What the task requires. Go through the following data and transcribe exactly the stretch of lines from the one holding "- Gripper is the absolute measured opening" to the one holding "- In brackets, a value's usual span", both included.

Data for analysis.
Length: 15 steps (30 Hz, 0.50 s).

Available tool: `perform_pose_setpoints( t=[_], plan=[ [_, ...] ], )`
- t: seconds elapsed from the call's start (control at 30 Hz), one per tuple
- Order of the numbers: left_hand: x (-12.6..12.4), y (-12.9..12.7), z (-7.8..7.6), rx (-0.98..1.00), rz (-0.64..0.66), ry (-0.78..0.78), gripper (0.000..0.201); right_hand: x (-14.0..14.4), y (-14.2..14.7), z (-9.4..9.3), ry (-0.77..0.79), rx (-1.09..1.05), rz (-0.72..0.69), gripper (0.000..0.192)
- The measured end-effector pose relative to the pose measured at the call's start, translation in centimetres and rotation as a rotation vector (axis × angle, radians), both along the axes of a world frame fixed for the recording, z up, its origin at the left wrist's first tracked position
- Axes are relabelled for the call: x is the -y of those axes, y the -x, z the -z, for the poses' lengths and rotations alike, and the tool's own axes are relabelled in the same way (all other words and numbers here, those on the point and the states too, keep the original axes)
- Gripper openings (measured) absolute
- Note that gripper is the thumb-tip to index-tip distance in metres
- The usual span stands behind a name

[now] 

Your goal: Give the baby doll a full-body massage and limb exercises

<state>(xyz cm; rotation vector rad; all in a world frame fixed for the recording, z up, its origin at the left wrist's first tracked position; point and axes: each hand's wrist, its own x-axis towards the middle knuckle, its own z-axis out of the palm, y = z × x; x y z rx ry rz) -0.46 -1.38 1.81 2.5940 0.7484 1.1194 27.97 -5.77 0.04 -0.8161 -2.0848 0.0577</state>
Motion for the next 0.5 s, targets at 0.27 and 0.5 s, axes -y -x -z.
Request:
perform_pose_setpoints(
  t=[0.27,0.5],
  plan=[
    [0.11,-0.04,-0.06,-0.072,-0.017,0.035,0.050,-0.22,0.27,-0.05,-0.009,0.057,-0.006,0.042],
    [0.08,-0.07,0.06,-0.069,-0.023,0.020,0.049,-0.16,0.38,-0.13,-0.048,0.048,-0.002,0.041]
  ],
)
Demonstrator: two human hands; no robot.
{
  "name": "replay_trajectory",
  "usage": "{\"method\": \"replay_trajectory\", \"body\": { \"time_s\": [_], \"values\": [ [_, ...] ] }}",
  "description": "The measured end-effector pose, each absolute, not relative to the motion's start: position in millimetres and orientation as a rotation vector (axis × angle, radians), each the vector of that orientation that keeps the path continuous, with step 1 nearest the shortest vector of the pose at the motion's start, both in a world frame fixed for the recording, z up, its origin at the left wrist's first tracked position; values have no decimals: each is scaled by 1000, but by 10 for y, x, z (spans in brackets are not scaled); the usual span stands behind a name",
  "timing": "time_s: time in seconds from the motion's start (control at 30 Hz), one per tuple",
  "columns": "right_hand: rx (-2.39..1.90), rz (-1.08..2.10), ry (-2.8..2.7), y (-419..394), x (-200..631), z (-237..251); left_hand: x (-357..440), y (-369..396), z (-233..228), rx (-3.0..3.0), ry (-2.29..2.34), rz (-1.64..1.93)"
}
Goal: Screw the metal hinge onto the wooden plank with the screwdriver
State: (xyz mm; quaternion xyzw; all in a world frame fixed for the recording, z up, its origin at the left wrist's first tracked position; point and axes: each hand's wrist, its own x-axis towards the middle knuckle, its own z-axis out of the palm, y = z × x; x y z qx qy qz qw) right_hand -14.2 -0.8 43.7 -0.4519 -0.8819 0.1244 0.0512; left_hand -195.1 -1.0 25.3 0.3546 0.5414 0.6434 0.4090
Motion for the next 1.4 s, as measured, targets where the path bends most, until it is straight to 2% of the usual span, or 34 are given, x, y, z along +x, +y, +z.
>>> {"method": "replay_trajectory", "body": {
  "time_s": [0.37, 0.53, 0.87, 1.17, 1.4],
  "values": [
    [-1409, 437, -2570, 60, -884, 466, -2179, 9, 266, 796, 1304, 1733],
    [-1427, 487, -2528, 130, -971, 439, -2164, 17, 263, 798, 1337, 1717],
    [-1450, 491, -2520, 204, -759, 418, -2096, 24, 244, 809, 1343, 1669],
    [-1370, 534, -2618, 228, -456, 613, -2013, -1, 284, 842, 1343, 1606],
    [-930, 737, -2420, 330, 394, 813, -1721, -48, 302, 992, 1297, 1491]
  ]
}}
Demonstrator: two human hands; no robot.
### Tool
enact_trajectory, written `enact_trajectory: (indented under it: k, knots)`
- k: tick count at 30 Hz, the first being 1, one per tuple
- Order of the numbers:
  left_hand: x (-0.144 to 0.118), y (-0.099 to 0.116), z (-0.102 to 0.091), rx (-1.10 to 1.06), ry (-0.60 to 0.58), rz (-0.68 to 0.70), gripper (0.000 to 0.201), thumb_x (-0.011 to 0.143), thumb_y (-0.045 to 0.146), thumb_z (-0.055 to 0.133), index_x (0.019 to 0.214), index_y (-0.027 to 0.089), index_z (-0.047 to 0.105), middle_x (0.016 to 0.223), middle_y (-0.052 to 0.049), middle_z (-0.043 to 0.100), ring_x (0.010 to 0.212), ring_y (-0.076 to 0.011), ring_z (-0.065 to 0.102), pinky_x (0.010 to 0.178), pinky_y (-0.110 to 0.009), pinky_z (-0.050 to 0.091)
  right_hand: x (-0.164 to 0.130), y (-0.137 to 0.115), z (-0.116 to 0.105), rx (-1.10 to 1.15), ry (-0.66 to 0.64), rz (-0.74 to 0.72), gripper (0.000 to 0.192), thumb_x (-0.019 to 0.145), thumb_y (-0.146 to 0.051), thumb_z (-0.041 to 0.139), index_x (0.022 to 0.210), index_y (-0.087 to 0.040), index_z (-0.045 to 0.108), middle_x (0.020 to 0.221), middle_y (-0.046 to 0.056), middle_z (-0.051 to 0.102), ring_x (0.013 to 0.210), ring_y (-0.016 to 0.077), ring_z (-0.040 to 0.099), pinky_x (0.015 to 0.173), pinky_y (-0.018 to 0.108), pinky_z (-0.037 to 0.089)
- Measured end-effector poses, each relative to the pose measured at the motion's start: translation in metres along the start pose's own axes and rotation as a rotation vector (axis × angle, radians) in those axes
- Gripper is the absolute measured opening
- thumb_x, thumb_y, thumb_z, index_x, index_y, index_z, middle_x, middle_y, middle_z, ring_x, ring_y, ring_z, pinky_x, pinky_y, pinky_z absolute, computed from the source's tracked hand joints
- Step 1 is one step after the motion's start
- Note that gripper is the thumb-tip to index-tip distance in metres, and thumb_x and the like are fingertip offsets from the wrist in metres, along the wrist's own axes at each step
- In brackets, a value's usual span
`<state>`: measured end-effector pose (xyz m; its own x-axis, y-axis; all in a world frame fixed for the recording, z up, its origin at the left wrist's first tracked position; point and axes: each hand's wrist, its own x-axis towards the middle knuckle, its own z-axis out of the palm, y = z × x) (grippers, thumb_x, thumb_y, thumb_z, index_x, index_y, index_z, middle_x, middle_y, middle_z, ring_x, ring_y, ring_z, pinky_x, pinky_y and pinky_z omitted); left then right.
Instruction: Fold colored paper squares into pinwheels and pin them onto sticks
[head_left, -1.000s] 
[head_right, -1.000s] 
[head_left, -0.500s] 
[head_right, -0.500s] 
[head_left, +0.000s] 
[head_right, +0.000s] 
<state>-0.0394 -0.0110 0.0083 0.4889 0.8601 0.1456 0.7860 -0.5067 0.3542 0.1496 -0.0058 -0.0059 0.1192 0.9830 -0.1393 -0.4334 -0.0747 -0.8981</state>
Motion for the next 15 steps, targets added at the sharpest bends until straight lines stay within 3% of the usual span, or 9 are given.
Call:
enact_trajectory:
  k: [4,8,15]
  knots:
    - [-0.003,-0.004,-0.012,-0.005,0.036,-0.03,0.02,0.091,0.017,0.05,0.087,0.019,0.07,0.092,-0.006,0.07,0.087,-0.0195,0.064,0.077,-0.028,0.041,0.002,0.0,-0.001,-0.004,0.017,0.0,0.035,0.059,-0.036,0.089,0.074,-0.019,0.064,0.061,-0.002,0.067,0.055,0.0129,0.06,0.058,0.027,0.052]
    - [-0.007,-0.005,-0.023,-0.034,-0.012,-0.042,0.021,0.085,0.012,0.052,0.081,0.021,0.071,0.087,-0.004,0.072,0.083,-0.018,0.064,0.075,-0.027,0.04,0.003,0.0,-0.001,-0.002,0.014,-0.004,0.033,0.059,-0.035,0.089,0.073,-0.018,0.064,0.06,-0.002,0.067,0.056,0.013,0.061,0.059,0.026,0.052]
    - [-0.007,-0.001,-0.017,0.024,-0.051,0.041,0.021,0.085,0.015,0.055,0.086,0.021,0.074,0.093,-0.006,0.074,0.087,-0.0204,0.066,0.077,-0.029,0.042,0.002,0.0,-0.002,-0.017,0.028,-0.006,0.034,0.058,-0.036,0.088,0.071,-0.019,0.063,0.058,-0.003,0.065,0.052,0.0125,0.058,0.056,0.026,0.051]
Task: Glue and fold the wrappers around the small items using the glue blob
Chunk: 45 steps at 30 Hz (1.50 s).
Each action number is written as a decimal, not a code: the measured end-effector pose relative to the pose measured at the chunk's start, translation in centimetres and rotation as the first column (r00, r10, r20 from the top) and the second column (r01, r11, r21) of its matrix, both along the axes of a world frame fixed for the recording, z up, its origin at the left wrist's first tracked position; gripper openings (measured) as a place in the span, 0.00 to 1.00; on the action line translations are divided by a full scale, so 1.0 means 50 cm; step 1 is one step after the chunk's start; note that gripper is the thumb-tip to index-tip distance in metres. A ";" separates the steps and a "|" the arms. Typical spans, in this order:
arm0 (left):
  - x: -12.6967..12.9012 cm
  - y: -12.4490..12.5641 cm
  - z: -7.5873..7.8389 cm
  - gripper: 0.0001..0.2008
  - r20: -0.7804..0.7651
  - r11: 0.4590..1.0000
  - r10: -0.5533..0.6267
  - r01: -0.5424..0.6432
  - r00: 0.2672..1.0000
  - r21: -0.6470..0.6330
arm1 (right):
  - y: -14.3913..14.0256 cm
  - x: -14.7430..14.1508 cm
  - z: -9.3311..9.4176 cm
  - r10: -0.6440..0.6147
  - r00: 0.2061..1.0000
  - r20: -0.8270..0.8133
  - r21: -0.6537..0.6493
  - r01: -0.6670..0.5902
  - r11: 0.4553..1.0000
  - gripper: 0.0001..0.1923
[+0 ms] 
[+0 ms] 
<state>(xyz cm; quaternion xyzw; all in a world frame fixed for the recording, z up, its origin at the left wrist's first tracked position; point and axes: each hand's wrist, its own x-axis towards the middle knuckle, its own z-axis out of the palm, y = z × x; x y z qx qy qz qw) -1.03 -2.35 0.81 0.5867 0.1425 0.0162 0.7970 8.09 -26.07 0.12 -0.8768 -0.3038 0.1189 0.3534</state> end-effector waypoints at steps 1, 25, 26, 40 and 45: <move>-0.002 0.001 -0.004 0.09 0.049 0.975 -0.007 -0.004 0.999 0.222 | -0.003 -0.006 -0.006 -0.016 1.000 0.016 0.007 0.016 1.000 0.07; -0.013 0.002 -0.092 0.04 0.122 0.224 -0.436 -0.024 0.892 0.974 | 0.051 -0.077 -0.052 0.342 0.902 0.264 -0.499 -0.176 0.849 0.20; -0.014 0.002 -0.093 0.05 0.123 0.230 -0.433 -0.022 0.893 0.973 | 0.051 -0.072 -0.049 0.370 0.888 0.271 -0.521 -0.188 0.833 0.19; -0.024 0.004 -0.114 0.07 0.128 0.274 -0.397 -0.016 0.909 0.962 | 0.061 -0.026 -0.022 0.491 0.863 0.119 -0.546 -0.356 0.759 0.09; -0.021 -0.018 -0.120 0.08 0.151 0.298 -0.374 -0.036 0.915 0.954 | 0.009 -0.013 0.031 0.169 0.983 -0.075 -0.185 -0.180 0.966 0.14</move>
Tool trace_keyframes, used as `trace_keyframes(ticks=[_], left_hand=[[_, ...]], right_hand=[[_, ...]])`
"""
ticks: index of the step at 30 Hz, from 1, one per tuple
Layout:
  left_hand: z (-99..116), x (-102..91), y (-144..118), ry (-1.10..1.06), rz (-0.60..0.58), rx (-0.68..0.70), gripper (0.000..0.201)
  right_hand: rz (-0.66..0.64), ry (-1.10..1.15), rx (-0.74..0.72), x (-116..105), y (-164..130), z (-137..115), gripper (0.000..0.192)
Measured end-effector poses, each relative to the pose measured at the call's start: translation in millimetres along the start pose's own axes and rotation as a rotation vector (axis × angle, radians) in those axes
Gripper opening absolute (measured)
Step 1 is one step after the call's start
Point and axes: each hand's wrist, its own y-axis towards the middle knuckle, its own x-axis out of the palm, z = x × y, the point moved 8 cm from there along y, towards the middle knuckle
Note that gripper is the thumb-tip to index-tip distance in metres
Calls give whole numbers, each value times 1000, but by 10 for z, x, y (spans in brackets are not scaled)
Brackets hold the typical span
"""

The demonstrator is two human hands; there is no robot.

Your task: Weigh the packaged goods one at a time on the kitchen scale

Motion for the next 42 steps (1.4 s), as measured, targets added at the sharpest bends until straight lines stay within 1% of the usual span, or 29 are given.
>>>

Output below.
- Gripper is the absolute measured opening
- thumb_x, thumb_y, thumb_z, index_x, index_y, index_z, middle_x, middle_y, middle_z, ring_x, ring_y, ring_z, pinky_x, pinky_y, pinky_z absolute, computed from the source's tracked hand joints
- Step 1 is one step after the motion's start
- Note that gripper is the thumb-tip to index-tip distance in metres, and thumb_x and the like are fingertip offsets from the wrist in metres, along the wrist's own axes at each step
- In brackets, a value's usual span

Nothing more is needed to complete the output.